Publications of Annie Franco

Developing Standards for Post-Hoc Weighting in Population-Based Survey Experiments

Weighting techniques are employed to generalize results from survey experiments to populations of theoretical and substantive interest. Although weighting is often viewed as a second-order methodological issue, these adjustment methods invoke untestable assumptions about the nature of sample selection and potential heterogeneity in the treatment effect. Therefore, although weighting is a useful technique in estimating population quantities, it can introduce bias and also be used as a researcher degree of freedom. We review survey experiments published in three major journals from 2000–2015 and find that there are no standard operating procedures for weighting survey experiments. We argue that all survey experiments should report the sample average treatment effect (SATE). Researchers seeking to generalize to a broader population can weight to estimate the population average treatment effect (PATE), but should discuss the construction and application of weights in a detailed and transparent manner given the possibility that weighting can introduce bias.

Underreporting in psychology experiments: Evidence from a study registry

Many scholars have raised concerns about the credibility of empirical findings in psychology, arguing that the proportion of false positives reported in the published literature dramatically exceeds the rate implied by standard significance levels. A major contributor of false positives is the practice of reporting a subset of the potentially relevant statistical analyses pertaining to a research project. This study is the first to provide direct evidence of selective underreporting in psychology experiments. To overcome the problem that the complete experimental design and full set of measured variables are not accessible for most published research, we identify a population of published psychology experiments from a competitive grant program for which questionnaires and data are made publicly available because of an institutional rule. We find that about 40% of studies fail to fully report all experimental conditions and about 70% of studies do not report all outcome variables included in the questionnaire. Reported effect sizes are about twice as large as unreported effect sizes and are about 3 times more likely to be statistically significant.

Underreporting in political science survey experiments: comparing questionnaires to published results

The accuracy of published findings is compromised when researchers fail to report and adjust for multiple testing. Preregistration of studies and the requirement of preanalysis plans for publication are two proposed solutions to combat this problem. Some have raised concerns that such changes in research practice may hinder inductive learning.
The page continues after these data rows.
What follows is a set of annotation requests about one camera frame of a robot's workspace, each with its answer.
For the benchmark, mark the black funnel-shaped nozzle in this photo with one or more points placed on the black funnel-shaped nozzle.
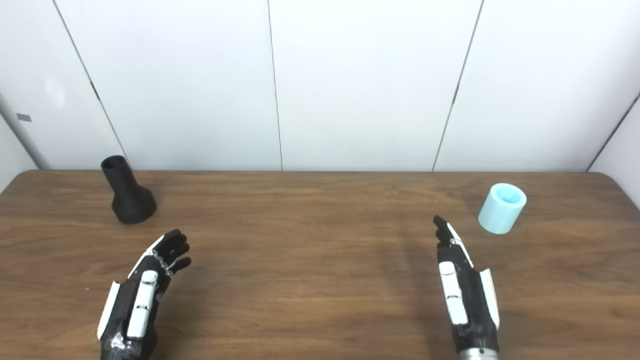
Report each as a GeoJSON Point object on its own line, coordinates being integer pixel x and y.
{"type": "Point", "coordinates": [131, 202]}

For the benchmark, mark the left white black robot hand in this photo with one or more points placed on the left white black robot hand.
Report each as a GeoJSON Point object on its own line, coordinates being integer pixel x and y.
{"type": "Point", "coordinates": [127, 305]}

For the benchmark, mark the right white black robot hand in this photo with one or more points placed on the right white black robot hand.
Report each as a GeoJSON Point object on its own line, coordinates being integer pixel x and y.
{"type": "Point", "coordinates": [467, 300]}
However, without knowing the extent of underreporting, it is difficult to assess the costs and benefits of institutional reforms. This paper examines published survey experiments conducted as part of the Time-sharing Experiments in the Social Sciences program, where the questionnaires are made publicly available, allowing us to compare planned design features against what is reported in published research. We find that: (1) 30% of papers report fewer experimental conditions in the published paper than in the questionnaire; (2) roughly 60% of papers report fewer outcome variables than what are listed in the questionnaire; and (3) about 80% of papers fail to report all experimental conditions and outcomes. These findings suggest that published statistical tests understate the probability of type I errors.

Publication bias in the social sciences: Unlocking the file drawer

We studied publication bias in the social sciences by analyzing a known population of conducted studies—221 in total—in which there is a full accounting of what is published and unpublished. We leveraged Time-sharing Experiments in the Social Sciences (TESS), a National Science Foundation–sponsored program in which researchers propose survey-based experiments to be run on representative samples of American adults. Because TESS proposals undergo rigorous peer review, the studies in the sample all exceed a substantial quality threshold. Strong results are 40 percentage points more likely to be published than are null results and 60 percentage points more likely to be written up. We provide direct evidence of publication bias and identify the stage of research production at which publication bias occurs: Authors do not write up and submit null findings.